Practical benefits of a DCF Sensitivity Analysis with Excel Data Table
The following video will illustrate the benefits of the Excel Data Table. It will present the inverse correlation between the Weighted Average Cost of Capital (WACC) and a company’s NPV.
In the first example, the “Row Input Cell – Data Table” references the dependent WACC amount of 8.61% (G36) to analyse its effect on NPV. This discount amount was used to calculate the original NPV of $628,045.5 in the preceding DCF.
The following spreadsheet performs Sensitivity Analysis with Excel Data Table in the YouTube video.
The second example performs a “Row & Column Input Cell – Data Table”, which analyses the relationship between the WACC and the Corporate Tax Rate. As the following screenshot illustrate, a company’s NPV is negatively impacted by both a rising WACC and Corporate Tax Rate.
Automatic Updating of an Excel Data Table
Assuming the Auto Calculation properties of Excel are enabled, any changes to the source row or column input cells, will result in the Excel Data Table updating automatically. This is not the case with all functions of Microsoft Excel, such the Pivot Table or array formula (aka Control+Shift+Enter or CSE formulas).

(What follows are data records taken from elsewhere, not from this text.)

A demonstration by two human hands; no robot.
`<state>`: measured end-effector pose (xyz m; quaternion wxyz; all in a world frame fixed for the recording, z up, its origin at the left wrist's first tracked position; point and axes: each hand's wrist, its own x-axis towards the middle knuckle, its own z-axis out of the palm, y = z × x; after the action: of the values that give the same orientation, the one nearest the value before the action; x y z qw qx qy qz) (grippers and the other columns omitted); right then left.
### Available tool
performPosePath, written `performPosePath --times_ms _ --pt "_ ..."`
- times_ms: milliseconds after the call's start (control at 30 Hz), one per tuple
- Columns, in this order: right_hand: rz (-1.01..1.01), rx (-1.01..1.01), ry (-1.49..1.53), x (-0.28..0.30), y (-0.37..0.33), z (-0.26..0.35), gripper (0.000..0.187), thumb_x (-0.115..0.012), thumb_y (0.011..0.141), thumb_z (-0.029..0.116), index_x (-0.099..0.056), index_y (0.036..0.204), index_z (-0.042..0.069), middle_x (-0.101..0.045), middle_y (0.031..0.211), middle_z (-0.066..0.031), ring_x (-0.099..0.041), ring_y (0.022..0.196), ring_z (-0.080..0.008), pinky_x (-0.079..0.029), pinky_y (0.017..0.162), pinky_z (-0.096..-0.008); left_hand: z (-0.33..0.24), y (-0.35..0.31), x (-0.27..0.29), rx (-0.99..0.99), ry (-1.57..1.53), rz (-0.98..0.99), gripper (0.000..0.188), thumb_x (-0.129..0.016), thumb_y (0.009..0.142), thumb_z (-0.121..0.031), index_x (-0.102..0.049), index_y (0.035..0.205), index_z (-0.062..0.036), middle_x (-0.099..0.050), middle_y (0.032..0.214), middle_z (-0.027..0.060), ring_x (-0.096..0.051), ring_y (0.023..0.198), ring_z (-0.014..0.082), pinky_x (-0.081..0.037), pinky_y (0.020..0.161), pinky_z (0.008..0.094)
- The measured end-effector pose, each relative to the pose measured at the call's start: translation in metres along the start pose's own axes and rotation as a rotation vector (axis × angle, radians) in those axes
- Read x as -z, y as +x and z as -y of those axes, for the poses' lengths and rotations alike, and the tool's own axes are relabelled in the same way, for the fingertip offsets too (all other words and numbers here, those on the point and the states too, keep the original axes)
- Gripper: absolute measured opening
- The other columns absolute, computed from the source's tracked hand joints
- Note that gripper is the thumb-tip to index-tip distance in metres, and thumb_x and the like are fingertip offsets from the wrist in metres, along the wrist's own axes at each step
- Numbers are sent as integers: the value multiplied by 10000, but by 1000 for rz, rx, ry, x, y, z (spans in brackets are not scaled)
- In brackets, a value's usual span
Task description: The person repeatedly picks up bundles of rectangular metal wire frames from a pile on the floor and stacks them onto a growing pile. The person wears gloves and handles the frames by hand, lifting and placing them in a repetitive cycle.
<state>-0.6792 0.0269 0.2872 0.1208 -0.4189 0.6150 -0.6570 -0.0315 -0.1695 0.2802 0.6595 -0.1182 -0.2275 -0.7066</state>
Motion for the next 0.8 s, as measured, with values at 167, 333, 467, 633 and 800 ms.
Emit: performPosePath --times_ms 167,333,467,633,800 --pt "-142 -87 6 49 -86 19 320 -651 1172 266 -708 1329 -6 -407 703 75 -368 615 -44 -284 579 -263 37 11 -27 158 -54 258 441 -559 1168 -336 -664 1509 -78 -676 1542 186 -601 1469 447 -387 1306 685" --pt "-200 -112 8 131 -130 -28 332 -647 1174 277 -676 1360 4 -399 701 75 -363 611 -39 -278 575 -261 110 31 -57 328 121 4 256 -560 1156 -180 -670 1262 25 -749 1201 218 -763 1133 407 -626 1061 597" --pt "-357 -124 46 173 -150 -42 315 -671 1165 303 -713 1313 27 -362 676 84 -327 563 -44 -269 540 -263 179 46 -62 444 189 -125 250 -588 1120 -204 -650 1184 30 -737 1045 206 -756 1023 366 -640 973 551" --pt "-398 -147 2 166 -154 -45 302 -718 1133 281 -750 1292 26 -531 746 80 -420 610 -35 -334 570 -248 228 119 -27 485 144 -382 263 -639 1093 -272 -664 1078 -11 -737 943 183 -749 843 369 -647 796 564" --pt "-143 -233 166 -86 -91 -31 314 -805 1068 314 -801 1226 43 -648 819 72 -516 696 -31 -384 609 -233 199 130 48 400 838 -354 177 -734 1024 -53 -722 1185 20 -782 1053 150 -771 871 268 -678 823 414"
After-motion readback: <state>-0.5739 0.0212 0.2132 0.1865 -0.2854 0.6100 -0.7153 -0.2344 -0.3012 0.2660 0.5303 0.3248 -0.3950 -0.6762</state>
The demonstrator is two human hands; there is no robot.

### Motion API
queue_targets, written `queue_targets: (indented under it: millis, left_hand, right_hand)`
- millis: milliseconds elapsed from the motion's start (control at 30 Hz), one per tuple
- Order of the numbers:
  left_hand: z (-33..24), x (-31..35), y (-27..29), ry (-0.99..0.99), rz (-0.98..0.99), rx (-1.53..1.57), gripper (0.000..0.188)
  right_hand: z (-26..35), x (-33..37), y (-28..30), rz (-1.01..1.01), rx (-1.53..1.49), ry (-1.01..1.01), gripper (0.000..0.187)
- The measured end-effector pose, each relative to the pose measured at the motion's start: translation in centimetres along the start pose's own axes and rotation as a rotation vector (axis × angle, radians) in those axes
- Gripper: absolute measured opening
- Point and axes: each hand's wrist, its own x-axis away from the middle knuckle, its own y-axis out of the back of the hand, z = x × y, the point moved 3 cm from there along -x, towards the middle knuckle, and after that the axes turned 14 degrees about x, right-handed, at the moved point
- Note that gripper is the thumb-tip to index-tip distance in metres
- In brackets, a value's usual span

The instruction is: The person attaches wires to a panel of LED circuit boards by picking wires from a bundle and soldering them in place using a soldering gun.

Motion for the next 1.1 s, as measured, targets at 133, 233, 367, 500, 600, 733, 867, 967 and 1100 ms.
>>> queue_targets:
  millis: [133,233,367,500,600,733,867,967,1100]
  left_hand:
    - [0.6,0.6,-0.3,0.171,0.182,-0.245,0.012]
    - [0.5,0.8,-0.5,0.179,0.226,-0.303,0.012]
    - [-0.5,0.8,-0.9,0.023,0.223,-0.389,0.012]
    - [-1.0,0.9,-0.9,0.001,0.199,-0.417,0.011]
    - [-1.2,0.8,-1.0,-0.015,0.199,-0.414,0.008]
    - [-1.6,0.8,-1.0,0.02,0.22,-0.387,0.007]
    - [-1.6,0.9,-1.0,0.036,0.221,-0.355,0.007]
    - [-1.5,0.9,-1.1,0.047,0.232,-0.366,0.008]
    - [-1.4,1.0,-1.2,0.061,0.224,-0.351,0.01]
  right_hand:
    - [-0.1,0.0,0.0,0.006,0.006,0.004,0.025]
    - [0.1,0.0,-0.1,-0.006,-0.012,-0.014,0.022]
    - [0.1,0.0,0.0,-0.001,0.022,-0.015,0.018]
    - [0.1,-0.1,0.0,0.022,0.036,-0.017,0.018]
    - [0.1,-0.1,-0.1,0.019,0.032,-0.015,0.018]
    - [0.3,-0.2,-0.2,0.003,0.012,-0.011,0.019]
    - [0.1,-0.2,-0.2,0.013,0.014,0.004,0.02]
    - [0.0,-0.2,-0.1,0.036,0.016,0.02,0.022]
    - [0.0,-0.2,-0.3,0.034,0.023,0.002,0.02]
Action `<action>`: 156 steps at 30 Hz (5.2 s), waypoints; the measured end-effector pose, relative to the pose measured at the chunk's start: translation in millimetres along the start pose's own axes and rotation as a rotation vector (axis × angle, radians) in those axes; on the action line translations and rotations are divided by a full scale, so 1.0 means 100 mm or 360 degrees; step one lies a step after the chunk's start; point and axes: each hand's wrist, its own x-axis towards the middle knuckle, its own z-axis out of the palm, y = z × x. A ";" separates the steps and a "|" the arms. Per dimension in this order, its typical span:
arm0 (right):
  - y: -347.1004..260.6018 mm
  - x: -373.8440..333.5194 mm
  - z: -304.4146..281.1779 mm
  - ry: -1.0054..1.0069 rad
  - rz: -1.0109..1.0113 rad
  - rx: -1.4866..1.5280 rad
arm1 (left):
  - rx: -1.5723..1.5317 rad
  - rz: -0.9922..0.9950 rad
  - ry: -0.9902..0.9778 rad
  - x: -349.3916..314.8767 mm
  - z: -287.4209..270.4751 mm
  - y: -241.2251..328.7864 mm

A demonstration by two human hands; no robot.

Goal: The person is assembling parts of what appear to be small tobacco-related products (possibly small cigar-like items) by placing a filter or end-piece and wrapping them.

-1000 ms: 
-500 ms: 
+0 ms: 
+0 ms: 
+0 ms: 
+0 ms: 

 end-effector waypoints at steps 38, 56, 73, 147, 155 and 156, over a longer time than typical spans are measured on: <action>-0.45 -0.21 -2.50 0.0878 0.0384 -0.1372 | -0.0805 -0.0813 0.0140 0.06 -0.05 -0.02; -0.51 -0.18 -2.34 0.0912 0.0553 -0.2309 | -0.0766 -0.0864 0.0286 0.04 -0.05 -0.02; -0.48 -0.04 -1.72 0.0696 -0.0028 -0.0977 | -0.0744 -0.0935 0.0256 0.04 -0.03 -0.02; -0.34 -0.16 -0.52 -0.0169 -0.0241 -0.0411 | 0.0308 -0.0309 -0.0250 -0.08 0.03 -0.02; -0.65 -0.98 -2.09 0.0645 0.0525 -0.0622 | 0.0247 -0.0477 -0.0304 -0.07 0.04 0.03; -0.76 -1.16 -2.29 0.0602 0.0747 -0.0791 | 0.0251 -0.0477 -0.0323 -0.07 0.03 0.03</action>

Important things to remember with Excel Data Table
The cells sourced as input cells for either the “Row Input Cell” or “Column Input Cell”, must be dependent formula cells in the calculation of the output; which in this example is the NPV.
Otherwise the execution of the Excel Data Table will not work.
If users need to delete the Data Table, the entire data array will have to be deleted – Excel will not permit a partial deletion of a data table for obvious reasons.